Issues Encountered While Using WESTPA with AMBER for the 7.2 Tutorial on Pitt CRC GPU

110 views
Skip to first unread message

Han, Fengyang

unread,
May 9, 2023, 8:26:15 PM5/9/23
to westpa...@googlegroups.com

Dear Members of the WESTPA Community,


I apologize for the interruption.

I've been working on running the tutorials on a cluster. You can find my code for GPU and CPU jobs in the tarball files. I've been submitting my jobs using sbatch WE.slurm. However, I've encountered some issues. While the CPU job seems to be running smoothly, the GPU job failed and has generated an error report, while they share no differences except for the WE.slurm files. As for the error from GPU job, you can find at gpu_run/west-536516.log

... 

Waiting for segments to complete... -- ERROR [westpa.core.propagators.executable] -- could not read pcoord from '/scratch/slurm-536516/tmp50ce4bao': ValueError('cannot reshape array of size 0 into shape (101,2)')

 ...


Interestingly, both the CPU and GPU jobs initially encountered a same problem, as you can see in cpu_run/west-1336807.log

... 

exception caught; shutting down -- ERROR [w_run] -- error message: [Errno 2] No such file or directory: '/ix1/jwang/feh34/4.md/1.westpa/7.2/cpu_run/seg_logs/000003-000001.log

...


To troubleshoot, I tried replacing $SANDER with pmemd.cuda or sander in runseg.sh for both directories and resubmitted my jobs. This adjustment seemed to resolve the issue for the CPU job, but the GPU job still failed after four iterations with a similar problem. You can see this failure report in gpu_run/west-536537.log.

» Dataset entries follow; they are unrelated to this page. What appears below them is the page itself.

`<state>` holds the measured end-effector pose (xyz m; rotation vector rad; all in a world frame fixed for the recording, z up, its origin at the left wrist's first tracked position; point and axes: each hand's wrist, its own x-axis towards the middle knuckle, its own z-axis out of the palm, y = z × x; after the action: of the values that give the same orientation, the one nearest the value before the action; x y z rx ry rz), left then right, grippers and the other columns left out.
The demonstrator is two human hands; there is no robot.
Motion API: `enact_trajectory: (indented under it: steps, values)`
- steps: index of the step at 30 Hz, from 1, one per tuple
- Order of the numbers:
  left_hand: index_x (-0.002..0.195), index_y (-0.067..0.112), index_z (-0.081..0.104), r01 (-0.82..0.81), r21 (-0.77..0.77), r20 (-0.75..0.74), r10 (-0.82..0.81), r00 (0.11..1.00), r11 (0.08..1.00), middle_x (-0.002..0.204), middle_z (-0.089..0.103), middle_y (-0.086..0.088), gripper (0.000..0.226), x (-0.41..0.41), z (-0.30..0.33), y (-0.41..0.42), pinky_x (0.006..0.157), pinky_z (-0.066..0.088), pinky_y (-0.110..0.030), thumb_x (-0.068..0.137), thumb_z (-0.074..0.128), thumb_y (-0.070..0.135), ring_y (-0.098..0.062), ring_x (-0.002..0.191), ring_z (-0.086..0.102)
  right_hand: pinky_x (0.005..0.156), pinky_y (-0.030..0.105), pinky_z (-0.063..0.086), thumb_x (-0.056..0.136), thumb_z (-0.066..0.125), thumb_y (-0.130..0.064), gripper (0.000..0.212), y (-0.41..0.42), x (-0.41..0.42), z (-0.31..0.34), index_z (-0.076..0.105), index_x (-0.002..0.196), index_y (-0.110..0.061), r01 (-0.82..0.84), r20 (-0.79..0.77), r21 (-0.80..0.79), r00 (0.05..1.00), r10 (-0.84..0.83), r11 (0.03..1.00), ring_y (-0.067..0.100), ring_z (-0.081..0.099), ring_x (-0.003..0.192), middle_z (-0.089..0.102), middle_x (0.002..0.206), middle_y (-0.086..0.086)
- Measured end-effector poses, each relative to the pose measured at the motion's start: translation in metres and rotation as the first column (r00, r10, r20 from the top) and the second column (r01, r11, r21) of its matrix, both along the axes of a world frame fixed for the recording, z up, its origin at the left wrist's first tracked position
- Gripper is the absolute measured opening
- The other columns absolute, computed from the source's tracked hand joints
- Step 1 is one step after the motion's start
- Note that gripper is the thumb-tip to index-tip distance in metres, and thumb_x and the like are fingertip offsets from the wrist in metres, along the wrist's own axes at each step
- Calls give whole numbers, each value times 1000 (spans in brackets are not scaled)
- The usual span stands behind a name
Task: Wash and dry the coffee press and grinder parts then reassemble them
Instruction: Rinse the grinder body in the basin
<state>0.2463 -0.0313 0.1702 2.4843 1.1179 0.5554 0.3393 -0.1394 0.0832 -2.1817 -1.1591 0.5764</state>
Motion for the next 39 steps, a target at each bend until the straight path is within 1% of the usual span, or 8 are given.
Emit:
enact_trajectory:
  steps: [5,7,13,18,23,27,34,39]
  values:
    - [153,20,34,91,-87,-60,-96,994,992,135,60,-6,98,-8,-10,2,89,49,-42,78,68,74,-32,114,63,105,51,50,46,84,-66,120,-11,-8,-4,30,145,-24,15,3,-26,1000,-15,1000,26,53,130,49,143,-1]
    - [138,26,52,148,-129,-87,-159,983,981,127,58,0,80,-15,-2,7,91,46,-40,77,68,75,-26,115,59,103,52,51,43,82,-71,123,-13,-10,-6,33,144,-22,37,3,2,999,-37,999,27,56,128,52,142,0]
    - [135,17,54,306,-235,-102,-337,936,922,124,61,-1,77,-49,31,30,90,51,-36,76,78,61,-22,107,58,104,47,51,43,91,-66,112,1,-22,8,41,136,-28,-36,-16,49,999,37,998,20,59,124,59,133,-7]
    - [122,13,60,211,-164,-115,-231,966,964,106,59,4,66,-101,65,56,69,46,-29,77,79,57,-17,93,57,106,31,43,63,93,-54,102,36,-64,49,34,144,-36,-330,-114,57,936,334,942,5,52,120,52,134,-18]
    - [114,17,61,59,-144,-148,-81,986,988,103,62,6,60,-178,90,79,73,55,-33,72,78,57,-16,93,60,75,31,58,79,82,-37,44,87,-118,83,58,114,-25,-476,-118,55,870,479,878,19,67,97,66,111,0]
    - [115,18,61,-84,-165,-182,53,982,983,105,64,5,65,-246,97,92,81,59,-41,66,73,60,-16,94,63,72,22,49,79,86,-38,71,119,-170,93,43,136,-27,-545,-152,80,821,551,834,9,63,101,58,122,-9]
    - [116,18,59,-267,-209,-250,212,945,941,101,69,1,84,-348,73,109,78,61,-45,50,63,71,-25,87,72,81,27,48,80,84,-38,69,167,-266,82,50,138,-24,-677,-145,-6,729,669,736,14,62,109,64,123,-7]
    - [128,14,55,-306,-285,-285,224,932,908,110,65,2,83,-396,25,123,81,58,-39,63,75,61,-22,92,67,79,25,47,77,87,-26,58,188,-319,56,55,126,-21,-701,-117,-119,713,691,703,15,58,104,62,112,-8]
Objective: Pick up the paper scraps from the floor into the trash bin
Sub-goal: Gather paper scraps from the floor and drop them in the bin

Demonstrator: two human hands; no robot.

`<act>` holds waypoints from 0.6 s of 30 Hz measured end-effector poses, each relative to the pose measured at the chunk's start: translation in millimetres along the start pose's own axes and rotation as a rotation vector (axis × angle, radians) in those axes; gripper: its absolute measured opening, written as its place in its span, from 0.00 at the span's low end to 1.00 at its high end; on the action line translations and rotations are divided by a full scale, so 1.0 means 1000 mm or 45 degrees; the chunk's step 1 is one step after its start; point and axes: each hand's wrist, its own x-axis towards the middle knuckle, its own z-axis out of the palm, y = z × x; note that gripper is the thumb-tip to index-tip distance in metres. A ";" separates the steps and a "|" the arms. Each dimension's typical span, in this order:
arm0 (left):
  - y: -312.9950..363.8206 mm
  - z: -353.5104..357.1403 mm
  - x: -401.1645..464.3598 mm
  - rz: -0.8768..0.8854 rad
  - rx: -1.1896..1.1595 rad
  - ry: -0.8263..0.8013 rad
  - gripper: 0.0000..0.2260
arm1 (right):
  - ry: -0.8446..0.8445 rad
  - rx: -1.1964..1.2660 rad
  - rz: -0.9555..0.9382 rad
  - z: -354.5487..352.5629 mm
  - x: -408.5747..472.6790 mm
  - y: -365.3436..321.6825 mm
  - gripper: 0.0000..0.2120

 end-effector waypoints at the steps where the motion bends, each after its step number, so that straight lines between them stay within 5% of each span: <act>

Trying to google for a solution, I found additional tutorials addressing amber_gpu problems. I attempted to implement these solutions by including node.sh, runwe_bridges.sh, and env.sh from basic_nacl_amber_GPU. Unfortunately, this resulted in another  westpa.work_managers.zeromq.core.ZMQWorkerMissing: no workers available error. You can find this in gpu_run/west-536541.log in the additional tarball file.


I would greatly appreciate any guidance or suggestions you could provide to help me understand where I might have gone wrong.



Best regards, 

Fengyang

rus...@ohsu.edu

unread,
May 11, 2023, 12:45:51 AM5/11/23
to westpa-users
Hi Fengyang,

Can you double check that the `seg_logs` directory exists?

If your west.cfg specifies outputting files in seg_logs, you have to create the directory yourself and make sure it exists, or WESTPA will run into problems. (Same goes for the traj_segs folder, if your simulation setup uses that)

It's easy to run into this situation -- for example: Say you run a simulation, find an issue with it, and manually clear out the WESTPA-generated files to prepare for a new simulation. You re-run w_init, which works fine, so it's not clear there's an issue, but then when you w_run, this error occurs, because you deleted traj_segs and seg_logs. I run into this semi-often myself.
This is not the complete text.